EXERCISE DATA section start
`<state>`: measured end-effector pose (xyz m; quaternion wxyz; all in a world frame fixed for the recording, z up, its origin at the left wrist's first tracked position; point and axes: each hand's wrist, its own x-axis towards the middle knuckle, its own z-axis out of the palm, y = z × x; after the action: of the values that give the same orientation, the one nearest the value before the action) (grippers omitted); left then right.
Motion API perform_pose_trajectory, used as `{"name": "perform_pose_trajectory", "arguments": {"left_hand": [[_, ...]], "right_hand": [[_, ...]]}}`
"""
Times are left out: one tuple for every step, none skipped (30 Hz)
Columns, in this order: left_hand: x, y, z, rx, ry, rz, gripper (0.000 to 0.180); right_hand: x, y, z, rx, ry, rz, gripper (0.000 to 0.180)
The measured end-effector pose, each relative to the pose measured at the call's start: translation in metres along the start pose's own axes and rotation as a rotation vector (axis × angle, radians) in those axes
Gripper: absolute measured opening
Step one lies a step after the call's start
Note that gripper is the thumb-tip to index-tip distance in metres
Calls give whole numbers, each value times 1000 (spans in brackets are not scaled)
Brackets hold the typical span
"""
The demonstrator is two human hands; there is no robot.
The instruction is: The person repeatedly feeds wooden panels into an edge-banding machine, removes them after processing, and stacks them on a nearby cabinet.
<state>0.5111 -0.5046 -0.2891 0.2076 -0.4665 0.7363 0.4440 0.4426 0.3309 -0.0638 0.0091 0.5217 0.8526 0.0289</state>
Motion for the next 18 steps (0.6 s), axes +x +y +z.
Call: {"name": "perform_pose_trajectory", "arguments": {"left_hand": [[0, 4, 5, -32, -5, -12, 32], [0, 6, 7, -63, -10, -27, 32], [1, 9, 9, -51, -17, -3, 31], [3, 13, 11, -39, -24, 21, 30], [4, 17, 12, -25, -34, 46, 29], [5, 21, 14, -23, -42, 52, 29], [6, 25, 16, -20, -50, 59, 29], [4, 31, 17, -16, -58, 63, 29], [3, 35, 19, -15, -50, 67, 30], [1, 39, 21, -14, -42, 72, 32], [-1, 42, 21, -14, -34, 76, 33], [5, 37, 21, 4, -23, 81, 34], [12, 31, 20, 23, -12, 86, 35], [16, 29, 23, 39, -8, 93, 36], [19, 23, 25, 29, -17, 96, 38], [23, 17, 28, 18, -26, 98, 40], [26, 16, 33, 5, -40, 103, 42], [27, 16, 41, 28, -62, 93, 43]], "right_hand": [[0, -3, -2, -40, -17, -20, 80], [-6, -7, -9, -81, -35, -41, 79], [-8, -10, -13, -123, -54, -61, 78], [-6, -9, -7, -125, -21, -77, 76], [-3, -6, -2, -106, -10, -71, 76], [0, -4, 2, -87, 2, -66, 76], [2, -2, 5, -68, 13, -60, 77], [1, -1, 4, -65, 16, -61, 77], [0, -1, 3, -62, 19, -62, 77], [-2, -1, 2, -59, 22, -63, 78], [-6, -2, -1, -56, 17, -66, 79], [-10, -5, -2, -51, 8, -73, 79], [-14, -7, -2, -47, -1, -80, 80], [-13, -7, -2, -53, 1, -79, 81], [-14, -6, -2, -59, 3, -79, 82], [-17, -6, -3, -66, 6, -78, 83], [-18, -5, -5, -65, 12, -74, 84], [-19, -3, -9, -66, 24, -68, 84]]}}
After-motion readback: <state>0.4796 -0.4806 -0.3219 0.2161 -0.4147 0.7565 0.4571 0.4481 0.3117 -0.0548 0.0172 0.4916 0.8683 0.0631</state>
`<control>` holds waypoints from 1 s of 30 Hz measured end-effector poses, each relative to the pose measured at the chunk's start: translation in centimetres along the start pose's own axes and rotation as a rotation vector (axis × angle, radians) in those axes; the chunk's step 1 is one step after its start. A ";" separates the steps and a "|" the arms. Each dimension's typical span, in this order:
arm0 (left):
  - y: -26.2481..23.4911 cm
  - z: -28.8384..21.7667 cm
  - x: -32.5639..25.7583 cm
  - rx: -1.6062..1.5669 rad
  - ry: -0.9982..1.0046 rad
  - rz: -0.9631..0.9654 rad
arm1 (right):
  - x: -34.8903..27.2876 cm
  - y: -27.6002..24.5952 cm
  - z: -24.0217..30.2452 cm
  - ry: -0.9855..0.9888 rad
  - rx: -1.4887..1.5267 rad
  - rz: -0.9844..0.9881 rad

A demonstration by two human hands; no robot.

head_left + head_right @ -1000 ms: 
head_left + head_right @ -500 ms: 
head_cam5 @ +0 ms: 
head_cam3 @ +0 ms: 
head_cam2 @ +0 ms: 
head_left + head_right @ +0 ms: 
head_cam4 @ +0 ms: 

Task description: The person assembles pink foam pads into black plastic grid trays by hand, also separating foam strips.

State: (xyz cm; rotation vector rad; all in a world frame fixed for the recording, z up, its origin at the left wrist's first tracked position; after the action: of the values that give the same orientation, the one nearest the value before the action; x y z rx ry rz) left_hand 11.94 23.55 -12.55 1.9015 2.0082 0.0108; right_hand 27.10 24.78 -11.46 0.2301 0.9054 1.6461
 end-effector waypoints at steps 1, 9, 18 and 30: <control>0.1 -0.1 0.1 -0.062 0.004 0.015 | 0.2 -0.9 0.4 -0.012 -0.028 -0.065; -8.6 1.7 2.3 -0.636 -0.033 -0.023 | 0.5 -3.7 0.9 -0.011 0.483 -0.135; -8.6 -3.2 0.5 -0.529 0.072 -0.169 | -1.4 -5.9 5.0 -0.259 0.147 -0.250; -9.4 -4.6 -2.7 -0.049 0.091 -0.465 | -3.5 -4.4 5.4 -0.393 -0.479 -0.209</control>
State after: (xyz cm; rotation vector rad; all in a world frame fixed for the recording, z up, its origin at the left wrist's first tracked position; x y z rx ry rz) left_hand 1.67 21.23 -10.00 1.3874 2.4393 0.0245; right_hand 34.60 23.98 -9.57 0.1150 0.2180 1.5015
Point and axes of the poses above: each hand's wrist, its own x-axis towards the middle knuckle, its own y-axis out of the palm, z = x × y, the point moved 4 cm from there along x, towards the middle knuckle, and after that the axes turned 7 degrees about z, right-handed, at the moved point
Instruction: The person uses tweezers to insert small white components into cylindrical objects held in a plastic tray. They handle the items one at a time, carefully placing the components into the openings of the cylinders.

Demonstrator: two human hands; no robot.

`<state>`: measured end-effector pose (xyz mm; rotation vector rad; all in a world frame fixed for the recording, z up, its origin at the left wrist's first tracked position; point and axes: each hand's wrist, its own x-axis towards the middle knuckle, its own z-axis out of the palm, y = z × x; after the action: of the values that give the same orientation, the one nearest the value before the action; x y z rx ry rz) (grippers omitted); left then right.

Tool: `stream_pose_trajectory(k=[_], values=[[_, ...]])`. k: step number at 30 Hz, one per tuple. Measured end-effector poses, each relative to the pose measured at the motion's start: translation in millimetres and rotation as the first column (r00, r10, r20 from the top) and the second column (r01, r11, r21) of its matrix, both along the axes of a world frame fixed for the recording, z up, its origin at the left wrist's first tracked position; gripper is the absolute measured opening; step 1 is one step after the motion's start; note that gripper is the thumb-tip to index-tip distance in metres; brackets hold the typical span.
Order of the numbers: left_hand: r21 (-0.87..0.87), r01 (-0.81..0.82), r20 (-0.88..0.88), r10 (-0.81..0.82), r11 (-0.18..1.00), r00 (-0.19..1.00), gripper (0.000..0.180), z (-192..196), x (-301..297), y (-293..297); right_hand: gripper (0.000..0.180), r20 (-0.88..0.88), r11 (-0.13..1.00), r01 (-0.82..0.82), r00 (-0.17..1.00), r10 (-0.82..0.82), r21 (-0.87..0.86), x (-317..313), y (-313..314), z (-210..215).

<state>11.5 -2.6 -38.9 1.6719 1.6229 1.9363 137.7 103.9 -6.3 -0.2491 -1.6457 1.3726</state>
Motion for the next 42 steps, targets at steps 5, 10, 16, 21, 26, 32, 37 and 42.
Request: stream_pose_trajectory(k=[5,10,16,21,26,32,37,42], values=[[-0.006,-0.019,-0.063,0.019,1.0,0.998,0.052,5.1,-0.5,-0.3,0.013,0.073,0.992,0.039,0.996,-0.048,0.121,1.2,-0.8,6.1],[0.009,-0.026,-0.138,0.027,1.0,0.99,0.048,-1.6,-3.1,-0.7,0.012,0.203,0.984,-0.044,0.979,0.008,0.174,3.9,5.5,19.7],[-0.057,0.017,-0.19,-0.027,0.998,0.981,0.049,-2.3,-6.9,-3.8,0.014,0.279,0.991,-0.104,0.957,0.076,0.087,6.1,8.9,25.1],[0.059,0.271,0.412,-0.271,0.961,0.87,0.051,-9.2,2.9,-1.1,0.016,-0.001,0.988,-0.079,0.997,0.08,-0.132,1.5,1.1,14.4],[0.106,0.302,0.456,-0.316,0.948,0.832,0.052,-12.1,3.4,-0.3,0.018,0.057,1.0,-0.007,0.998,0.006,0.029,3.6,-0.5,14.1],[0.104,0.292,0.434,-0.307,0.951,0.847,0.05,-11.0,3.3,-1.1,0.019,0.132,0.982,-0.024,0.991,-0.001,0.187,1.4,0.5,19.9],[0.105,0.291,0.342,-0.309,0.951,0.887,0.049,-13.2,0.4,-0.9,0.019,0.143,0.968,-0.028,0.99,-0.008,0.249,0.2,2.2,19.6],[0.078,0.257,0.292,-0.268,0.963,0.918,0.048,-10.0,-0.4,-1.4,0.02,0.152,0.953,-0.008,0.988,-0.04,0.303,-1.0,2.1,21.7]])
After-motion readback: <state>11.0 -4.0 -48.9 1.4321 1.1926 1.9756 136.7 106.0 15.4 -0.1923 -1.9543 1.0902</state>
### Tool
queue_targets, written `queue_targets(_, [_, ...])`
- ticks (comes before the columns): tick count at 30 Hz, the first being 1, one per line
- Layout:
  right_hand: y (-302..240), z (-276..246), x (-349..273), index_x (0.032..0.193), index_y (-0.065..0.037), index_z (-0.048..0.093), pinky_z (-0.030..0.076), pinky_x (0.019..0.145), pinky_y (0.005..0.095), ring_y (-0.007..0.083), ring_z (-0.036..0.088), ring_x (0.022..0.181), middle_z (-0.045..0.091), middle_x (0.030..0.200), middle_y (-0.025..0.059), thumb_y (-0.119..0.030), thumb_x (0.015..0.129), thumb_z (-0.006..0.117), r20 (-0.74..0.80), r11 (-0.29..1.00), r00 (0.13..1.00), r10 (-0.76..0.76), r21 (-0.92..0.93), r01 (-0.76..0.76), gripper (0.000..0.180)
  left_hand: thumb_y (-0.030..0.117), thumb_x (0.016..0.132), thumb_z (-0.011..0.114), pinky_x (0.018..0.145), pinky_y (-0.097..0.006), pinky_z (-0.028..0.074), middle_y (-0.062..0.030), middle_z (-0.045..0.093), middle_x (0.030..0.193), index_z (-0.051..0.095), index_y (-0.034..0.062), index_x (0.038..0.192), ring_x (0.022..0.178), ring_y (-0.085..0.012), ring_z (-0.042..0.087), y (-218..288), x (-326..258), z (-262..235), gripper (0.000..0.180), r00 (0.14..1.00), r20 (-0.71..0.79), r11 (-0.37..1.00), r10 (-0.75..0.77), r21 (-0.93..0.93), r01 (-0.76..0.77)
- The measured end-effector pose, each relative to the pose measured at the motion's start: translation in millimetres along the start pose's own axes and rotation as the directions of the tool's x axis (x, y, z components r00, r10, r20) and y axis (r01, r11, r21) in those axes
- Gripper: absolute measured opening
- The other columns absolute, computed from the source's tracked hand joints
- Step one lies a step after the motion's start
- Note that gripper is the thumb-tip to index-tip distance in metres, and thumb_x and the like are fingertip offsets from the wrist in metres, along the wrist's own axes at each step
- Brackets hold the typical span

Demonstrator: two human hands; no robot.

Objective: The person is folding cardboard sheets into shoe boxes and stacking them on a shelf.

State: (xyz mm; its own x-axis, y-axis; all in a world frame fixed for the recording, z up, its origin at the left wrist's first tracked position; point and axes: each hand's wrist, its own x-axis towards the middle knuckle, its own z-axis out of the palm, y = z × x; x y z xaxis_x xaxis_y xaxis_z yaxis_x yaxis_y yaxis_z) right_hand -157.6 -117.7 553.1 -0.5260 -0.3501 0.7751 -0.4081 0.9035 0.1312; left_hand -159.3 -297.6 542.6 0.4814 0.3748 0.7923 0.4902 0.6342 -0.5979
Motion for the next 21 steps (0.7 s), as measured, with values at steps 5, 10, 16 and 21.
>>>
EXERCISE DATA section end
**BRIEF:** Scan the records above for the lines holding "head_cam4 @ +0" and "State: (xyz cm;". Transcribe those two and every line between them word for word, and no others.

**EXPECTED ANSWER:**
head_cam4 @ +0 ms: 

Task description: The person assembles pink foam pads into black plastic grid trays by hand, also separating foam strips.

State: (xyz cm; rotation vector rad; all in a world frame fixed for the recording, z up, its origin at the left wrist's first tracked position; after the action: of the values that give the same orientation, the one nearest the value before the action; x y z rx ry rz) left_hand 11.94 23.55 -12.55 1.9015 2.0082 0.0108; right_hand 27.10 24.78 -11.46 0.2301 0.9054 1.6461

The response to the exercise has been completed.